The limbs are represented in the intermediate portions of the hemispheres while the axial muscles and the head are represented in the vermis.
What are the functions of the spinocerebellum and cerebrocerebellum? How do they project?
The spinocerebellum compares motor commands with motor execution and corrects them during movement:
- Limbs: interposed nuclei –> VL –> M1 (contralateral projection via SCP)
- Axial: fastigial nuclei –> red nucleus –> rubrospinal/corticospinal tract
The cerebrocerebellum is active during planning prior to movement:
- Dentate –> VL –> association, premotor, M1 (contralateral projeciton via SCP)
The vestibulocerebellum projects to the vestibular nuclei via the ICP
What cerebrocognitive funtions does the cerebellum have?
The dentate nucleus becomes more active when an individual is asked to do sensory discrimination.
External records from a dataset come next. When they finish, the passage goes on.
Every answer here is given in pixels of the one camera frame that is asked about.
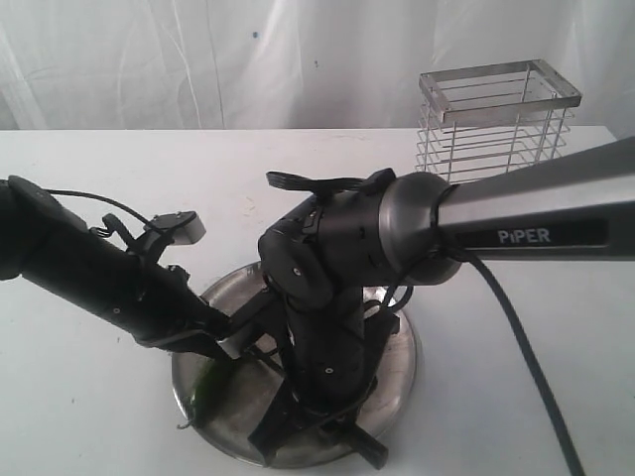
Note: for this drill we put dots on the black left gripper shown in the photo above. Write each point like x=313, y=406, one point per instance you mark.
x=151, y=304

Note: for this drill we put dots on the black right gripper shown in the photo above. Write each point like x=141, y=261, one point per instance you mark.
x=289, y=416

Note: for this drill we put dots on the green cucumber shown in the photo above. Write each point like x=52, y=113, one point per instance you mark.
x=208, y=393

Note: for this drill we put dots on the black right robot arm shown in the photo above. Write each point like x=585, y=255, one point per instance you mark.
x=335, y=261

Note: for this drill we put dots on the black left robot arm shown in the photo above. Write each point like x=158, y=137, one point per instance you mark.
x=51, y=247

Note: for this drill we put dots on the round stainless steel plate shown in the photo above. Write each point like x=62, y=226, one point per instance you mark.
x=254, y=386

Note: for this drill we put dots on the white backdrop curtain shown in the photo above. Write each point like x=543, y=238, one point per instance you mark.
x=292, y=64

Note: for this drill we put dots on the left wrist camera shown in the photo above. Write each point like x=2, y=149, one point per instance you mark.
x=172, y=229

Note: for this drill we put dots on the wire metal utensil basket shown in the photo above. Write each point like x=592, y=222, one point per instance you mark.
x=482, y=121

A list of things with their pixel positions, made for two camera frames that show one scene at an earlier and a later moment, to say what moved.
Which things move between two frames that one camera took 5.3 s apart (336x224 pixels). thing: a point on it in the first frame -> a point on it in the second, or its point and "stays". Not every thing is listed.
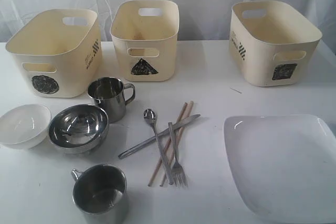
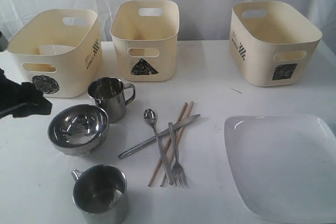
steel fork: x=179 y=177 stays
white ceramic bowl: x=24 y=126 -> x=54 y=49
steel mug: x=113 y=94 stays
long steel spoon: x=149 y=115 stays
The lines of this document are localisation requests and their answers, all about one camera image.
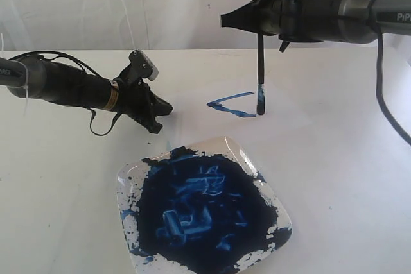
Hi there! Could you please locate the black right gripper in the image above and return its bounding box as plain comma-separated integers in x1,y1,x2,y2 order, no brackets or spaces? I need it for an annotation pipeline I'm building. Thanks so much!
220,0,340,42

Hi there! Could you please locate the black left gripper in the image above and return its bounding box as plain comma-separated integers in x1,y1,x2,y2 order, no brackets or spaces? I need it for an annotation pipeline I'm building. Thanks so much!
110,78,173,134

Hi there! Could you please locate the white paper sheet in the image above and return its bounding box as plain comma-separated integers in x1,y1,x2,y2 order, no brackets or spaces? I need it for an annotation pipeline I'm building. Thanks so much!
162,74,313,146

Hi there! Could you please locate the black paintbrush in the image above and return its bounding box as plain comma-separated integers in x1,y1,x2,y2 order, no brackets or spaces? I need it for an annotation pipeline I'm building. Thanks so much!
256,34,265,116

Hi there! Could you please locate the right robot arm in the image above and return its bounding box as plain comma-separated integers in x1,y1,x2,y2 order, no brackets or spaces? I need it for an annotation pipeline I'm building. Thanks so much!
220,0,410,44

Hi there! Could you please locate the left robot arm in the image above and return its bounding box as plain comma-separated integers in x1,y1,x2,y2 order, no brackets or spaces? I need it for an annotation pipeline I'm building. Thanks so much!
1,49,173,133

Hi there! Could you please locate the white plate with blue paint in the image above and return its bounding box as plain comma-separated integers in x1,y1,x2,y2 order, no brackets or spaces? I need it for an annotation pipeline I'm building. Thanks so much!
116,137,292,273

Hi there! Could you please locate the white zip tie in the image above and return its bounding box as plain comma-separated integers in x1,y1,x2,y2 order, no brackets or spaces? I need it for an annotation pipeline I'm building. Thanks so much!
1,33,29,117

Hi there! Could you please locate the white curtain backdrop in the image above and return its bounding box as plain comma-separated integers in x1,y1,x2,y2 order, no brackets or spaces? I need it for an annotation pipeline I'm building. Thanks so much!
0,0,411,52

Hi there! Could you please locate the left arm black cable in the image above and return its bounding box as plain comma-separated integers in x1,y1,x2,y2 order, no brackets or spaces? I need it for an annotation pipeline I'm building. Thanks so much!
9,51,123,136

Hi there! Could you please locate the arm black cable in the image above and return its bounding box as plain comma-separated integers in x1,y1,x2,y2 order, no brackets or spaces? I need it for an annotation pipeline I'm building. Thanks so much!
337,0,411,146
9,51,123,136

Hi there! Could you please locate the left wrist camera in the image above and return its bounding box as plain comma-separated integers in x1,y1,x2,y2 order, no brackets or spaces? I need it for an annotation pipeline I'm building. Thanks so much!
129,49,159,81

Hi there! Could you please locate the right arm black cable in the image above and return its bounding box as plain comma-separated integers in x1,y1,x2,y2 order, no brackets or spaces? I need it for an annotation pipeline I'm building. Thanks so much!
337,0,411,146

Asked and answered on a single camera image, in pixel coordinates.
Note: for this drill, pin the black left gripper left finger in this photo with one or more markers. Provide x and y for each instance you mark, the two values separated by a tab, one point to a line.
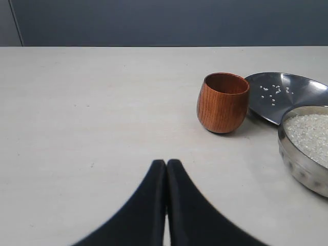
141	220

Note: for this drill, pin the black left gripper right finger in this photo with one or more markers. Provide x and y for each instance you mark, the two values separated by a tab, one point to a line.
192	219

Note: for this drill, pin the brown wooden cup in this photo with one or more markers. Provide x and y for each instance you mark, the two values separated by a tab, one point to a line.
223	102

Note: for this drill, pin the steel bowl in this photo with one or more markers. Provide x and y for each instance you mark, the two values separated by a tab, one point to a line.
309	173

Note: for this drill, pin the white rice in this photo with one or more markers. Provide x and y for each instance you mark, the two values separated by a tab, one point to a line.
309	134

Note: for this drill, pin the round steel plate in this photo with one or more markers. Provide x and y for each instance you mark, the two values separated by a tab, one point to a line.
272	94

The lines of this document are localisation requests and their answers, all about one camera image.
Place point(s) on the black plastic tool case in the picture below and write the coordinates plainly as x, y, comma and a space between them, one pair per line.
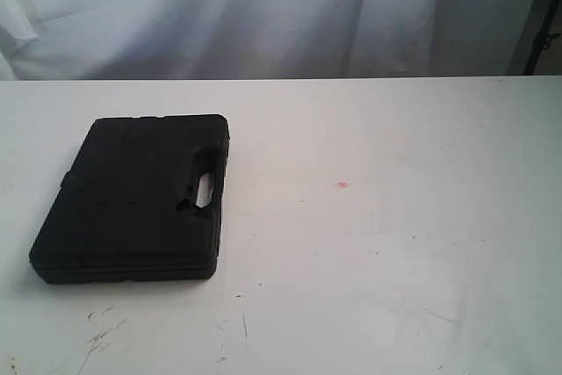
142, 201

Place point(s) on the black stand pole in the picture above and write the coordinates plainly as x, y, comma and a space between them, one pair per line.
545, 12

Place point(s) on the white backdrop curtain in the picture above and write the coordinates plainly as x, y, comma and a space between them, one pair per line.
248, 39

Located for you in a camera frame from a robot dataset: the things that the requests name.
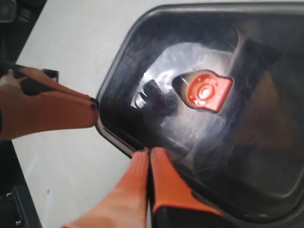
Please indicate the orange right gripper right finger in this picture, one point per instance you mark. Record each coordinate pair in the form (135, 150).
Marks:
(174, 205)

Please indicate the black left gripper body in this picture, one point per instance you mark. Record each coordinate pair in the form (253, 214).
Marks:
(17, 19)

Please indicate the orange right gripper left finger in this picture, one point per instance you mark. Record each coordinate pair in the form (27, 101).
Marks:
(126, 205)

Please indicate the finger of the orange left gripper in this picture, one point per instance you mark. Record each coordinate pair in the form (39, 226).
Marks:
(32, 102)

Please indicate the dark transparent lunch box lid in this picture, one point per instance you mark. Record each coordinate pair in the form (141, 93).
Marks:
(221, 88)

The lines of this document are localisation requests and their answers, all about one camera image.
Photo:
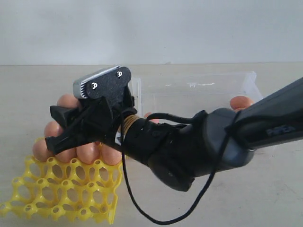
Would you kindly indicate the yellow plastic egg tray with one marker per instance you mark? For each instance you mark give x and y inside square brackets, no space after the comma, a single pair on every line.
[73,190]

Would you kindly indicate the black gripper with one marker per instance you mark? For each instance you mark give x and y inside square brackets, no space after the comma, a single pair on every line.
[103,111]

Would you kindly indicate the clear plastic bin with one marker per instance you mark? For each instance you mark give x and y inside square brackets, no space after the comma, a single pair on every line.
[186,94]

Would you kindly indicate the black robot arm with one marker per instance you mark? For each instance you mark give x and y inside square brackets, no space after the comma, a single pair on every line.
[176,149]

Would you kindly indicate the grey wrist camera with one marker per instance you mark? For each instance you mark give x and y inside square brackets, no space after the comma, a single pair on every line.
[108,82]

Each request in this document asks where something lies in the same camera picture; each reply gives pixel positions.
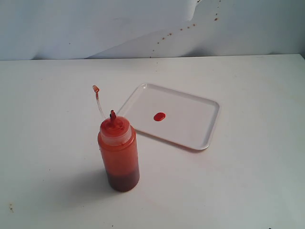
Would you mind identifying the red sauce squeeze bottle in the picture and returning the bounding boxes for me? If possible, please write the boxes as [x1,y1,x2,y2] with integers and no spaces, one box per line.
[92,85,140,192]

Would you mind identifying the red sauce blob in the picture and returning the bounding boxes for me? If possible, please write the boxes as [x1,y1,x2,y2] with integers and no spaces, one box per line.
[153,112,166,122]

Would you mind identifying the white backdrop cloth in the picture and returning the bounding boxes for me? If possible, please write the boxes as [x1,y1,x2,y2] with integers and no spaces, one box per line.
[0,0,305,60]

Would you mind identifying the white rectangular plastic tray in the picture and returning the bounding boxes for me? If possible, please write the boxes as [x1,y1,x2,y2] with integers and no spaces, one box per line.
[117,83,220,151]

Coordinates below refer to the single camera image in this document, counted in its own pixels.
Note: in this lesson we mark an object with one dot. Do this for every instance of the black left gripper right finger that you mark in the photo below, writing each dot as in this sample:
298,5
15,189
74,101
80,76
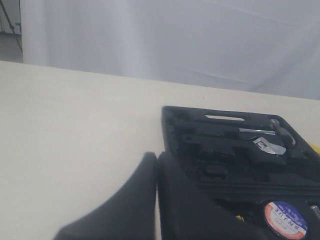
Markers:
188,212

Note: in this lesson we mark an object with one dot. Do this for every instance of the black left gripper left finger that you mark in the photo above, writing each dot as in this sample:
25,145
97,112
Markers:
128,215

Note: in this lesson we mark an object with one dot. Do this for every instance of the black electrical tape roll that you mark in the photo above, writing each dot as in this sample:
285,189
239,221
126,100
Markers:
285,220

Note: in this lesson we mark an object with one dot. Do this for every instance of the yellow utility knife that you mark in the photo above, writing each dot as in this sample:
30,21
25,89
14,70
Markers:
315,148

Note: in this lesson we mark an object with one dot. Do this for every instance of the black plastic tool case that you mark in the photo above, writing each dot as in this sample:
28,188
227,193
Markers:
293,177

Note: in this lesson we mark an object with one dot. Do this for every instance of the silver adjustable wrench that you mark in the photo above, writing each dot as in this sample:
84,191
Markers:
226,144

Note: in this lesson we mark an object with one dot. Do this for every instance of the clear tester screwdriver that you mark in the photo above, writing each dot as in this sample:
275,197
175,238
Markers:
316,211

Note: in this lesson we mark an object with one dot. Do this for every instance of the dark tripod stand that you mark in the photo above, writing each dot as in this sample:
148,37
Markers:
12,28

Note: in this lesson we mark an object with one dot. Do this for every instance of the claw hammer black handle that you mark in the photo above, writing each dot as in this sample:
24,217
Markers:
273,132

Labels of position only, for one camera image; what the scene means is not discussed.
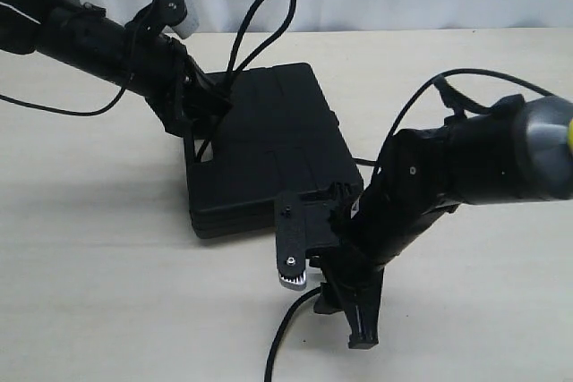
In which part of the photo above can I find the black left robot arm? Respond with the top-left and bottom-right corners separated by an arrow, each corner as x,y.
1,0 -> 232,136

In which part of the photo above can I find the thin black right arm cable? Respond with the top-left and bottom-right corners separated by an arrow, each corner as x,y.
353,67 -> 560,168

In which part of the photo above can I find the black cord with knot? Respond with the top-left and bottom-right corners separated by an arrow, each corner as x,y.
192,0 -> 326,382

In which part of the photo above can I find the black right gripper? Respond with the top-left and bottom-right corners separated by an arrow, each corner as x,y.
313,216 -> 403,350

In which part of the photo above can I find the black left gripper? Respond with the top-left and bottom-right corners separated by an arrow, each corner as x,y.
129,35 -> 233,137

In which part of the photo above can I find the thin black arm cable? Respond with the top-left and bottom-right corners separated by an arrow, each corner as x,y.
0,81 -> 131,116
353,67 -> 560,168

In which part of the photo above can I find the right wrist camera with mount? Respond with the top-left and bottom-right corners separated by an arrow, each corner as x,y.
274,183 -> 360,291

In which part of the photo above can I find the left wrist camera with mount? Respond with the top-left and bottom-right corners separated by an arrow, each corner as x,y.
130,0 -> 199,39

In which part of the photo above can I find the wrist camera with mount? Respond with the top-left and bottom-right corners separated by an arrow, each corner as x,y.
130,0 -> 199,39
274,183 -> 360,291

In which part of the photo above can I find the black plastic carrying case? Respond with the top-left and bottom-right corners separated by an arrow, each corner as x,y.
183,63 -> 363,239

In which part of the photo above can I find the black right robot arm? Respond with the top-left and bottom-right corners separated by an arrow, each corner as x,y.
315,95 -> 572,350

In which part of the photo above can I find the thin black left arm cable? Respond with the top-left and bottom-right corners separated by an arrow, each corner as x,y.
0,81 -> 131,116

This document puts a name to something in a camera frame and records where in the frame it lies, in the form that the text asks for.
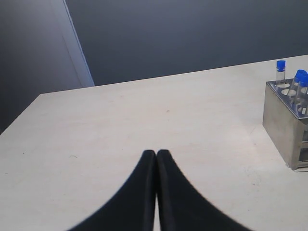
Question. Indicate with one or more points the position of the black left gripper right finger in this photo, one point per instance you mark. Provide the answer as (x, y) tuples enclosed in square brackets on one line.
[(182, 207)]

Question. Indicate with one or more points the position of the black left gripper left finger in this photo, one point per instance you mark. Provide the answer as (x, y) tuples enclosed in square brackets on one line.
[(132, 208)]

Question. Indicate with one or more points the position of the blue-capped tube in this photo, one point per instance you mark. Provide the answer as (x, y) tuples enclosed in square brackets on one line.
[(280, 72), (301, 99), (295, 83)]

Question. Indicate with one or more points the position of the stainless steel test tube rack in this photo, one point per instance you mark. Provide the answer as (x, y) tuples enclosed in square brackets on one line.
[(285, 126)]

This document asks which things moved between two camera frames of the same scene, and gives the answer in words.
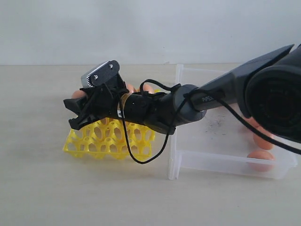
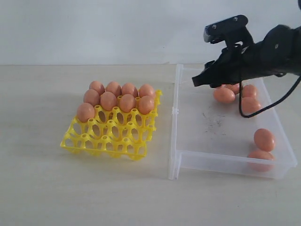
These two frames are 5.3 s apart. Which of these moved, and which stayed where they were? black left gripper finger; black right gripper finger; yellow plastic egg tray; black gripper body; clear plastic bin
Moved: black left gripper finger; black right gripper finger; black gripper body
Stayed: clear plastic bin; yellow plastic egg tray
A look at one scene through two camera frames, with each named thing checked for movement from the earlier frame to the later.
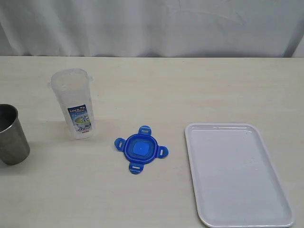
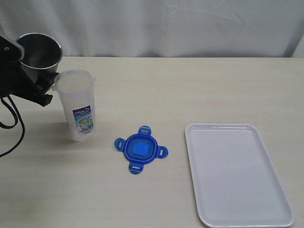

It is also important in adapting the motor system to a task that requires adaptation.
What are the three types of cerebellar symptoms after a lesion?
- Hypotonia: lack of resistance to passive displacement of limbs
- Ataxia: lack of coordation with resprect to eye movements, walking, initiating movements, dysdiadochokinesia, dysmetria, decomposition of movement
- Intentional tremor
What are the basal ganglia and what do they do?
The basal ganglia are a cluster of neuronal cell bodies at the base of the brain in the CNS which modulate movement, cognition, and behavior.
- Striatum: caudate and putamen
- Pallidum: globus pallidus interna and externa
- Substantia nigra: pars compacta and pars reticularis
- Subthalamic nuclei
How are the basal ganglia connected to the rest of the brain?
Cortex signals to the caudate/putament which projects to the substantia nigra and the globus pallidus. The signal is then sent to the thalamus and back to the cortex.
Nuclei within the basal ganglia modulate the signal and send it back to the cortex via the thalamus.
Describe the direct and indirect circuitry in the basal ganglia.
In the direct pathway, the cortex signals the the striatum which activates the GPi or SNr (normally inhibits VA/VL of the thalamus). The thalamus projects back to the cerebral cortex.
In the indirect pathway, the cortex excites the striatum which inhibits the globus pallidus externa which is normally inhibiting in subthalamic nucleus. STN can now excite the GPi/SNr which inhibits signlaing to the thalamus and subsequent cortical activation.
The substantia nigra pars compacta excites the direct pathway and inhibits the indirect pathway which facilitates movement.
Which neurotransmitters are released by each component of the basal ganglia?
The striatum receives stimuli from the cortex and inhibits the GPi/SNr via GABA in the direct pathway as well as GPe via GABA in the indirect pathway. GPe releases GABA onto the subthalamic nucleus which activates the GPi/SNr using glutamate. The GPi/SNr inhibits VA/VL of the thalamus with GABA. The thalamus projects excitatory inputs back to the cortex. The SNc activates the direct pathway of the striatum (D1 receptor) and inactivates the indirect pathway of the striatum (D2 receptor) using dopamine
Describe the pathology of PD.
In Parkinson’s disease the substantia nigra shows a loss of pigment, glial proliferation, microglial inflammation, and Lewy bodies with alpha-synuclein in neurons (round eosinophilc cytoplasmic inclusions).